Exercise instructions: With the exception of the pictures, write out the data below precisely.

Supplied information START

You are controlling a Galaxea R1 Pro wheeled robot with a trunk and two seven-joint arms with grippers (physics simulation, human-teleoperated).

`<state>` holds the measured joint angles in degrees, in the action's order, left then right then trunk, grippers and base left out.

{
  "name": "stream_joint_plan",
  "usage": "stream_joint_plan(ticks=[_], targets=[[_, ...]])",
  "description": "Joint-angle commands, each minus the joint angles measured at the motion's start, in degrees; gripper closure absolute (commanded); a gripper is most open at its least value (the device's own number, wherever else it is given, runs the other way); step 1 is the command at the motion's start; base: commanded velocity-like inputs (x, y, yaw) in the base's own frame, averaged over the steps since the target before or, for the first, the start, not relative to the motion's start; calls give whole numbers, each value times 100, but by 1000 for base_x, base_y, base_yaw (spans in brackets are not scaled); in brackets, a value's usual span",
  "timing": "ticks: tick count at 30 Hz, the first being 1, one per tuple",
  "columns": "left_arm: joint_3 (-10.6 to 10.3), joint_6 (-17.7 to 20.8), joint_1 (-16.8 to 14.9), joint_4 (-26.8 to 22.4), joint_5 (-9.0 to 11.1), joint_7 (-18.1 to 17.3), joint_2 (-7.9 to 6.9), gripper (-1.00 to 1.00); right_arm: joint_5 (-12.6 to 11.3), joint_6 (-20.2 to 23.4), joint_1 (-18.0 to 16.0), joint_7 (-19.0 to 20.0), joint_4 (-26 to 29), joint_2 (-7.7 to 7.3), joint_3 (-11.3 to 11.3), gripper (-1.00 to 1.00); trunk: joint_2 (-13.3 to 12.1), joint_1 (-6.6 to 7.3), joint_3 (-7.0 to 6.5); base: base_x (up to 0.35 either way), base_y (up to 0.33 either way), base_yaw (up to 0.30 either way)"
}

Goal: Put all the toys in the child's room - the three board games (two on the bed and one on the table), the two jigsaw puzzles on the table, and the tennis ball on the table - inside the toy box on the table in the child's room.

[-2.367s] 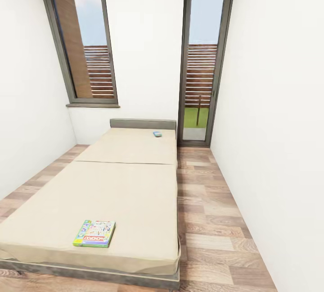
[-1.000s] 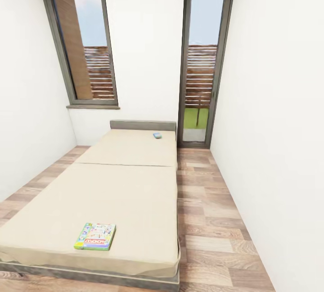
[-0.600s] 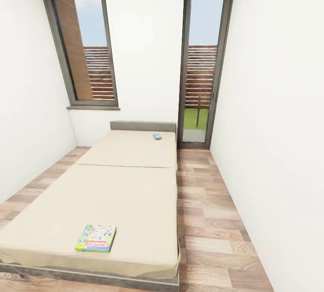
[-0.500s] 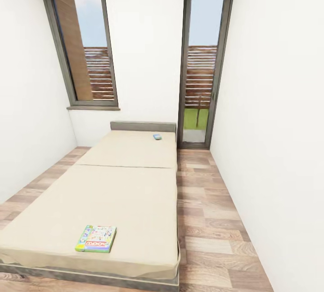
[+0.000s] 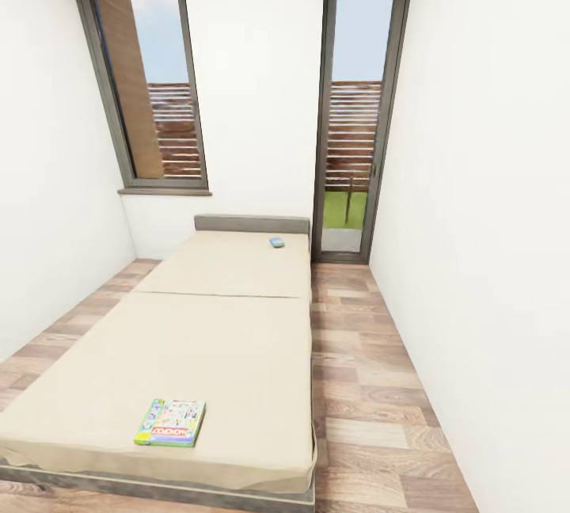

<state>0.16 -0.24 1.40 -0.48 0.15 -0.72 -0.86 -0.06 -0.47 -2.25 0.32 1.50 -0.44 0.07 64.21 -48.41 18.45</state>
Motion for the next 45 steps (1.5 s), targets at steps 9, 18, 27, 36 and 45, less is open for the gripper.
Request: stream_joint_plan(ticks=[9, 18, 27, 36, 45], targets=[[2, -32, -3, -5, 3, -13, -7, -100, -1, -6, -5, 3, 0, -5, -3, -100, -359, 198, -157, 0, 0, 0], [6, -66, -20, -8, 5, -15, -5, -100, 5, 1, -10, 0, 0, -4, 0, -100, -720, 396, -319, 0, 0, 0], [140, -84, -45, -187, 55, -16, 0, -100, 6, 94, -48, -24, 0, 3, -13, -100, -1081, 594, -480, 0, 0, 0], [298, -81, -107, -515, 116, -22, -25, -100, 9, 211, -158, -62, 33, 5, -17, -100, -1442, 791, -642, 0, 0, 0], [356, -58, -301, -841, 143, -38, -51, -100, 55, 265, -439, -49, 125, -18, -8, -100, -1803, 989, -803, 0, 0, 0]])
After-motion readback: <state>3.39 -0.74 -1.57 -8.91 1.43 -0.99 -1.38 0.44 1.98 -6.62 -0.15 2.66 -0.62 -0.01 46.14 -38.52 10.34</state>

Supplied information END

Written response:
You are controlling a Galaxea R1 Pro wheeled robot with a trunk and two seven-joint arms with grippers (physics simulation, human-teleoperated).

`<state>` holds the measured joint angles in degrees, in the action's order, left then right then trunk, grippers and base left out.

{
  "name": "stream_joint_plan",
  "usage": "stream_joint_plan(ticks=[_], targets=[[_, ...]])",
  "description": "Joint-angle commands, each minus the joint angles measured at the motion's start, in degrees; gripper closure absolute (commanded); a gripper is most open at its least value (the device's own number, wherever else it is given, runs the other way); step 1 is the command at the motion's start; base: commanded velocity-like inputs (x, y, yaw) in the base's own frame, averaged over the steps since the target before or, for the first, the start, not relative to the motion's start; calls give whole numbers, each value times 100, but by 1000 for base_x, base_y, base_yaw (spans in brackets are not scaled); in brackets, a value's usual span",
  "timing": "ticks: tick count at 30 Hz, the first being 1, one per tuple",
  "columns": "left_arm: joint_3 (-10.6 to 10.3), joint_6 (-17.7 to 20.8), joint_1 (-16.8 to 14.9), joint_4 (-26.8 to 22.4), joint_5 (-9.0 to 11.1), joint_7 (-18.1 to 17.3), joint_2 (-7.9 to 6.9), gripper (-1.00 to 1.00); right_arm: joint_5 (-12.6 to 11.3), joint_6 (-20.2 to 23.4), joint_1 (-18.0 to 16.0), joint_7 (-19.0 to 20.0), joint_4 (-26 to 29), joint_2 (-7.7 to 7.3), joint_3 (-11.3 to 11.3), gripper (-1.00 to 1.00); trunk: joint_2 (-13.3 to 12.1), joint_1 (-6.6 to 7.3), joint_3 (-7.0 to 6.5); base: base_x (up to 0.35 either way), base_y (up to 0.33 either way), base_yaw (up to 0.30 either way)"
}

Goal: Put all the toys in the child's room - the three board games (two on the bed and one on the table), the two jigsaw puzzles on the table, and the tennis ball on the table - inside the toy box on the table in the child's room.

[-2.367s] 
[-1.000s] 
[-0.600s] 
[-0.500s] 
[+0.000s] 

<state>0.16 -0.24 1.40 -0.48 0.15 -0.72 -0.86 -0.06 -0.47 -2.25 0.32 1.50 -0.44 0.07 64.21 -48.41 18.45</state>
Motion for the next 45 steps (1.5 s), targets at steps 9, 18, 27, 36 and 45, less is open for the gripper.
Request: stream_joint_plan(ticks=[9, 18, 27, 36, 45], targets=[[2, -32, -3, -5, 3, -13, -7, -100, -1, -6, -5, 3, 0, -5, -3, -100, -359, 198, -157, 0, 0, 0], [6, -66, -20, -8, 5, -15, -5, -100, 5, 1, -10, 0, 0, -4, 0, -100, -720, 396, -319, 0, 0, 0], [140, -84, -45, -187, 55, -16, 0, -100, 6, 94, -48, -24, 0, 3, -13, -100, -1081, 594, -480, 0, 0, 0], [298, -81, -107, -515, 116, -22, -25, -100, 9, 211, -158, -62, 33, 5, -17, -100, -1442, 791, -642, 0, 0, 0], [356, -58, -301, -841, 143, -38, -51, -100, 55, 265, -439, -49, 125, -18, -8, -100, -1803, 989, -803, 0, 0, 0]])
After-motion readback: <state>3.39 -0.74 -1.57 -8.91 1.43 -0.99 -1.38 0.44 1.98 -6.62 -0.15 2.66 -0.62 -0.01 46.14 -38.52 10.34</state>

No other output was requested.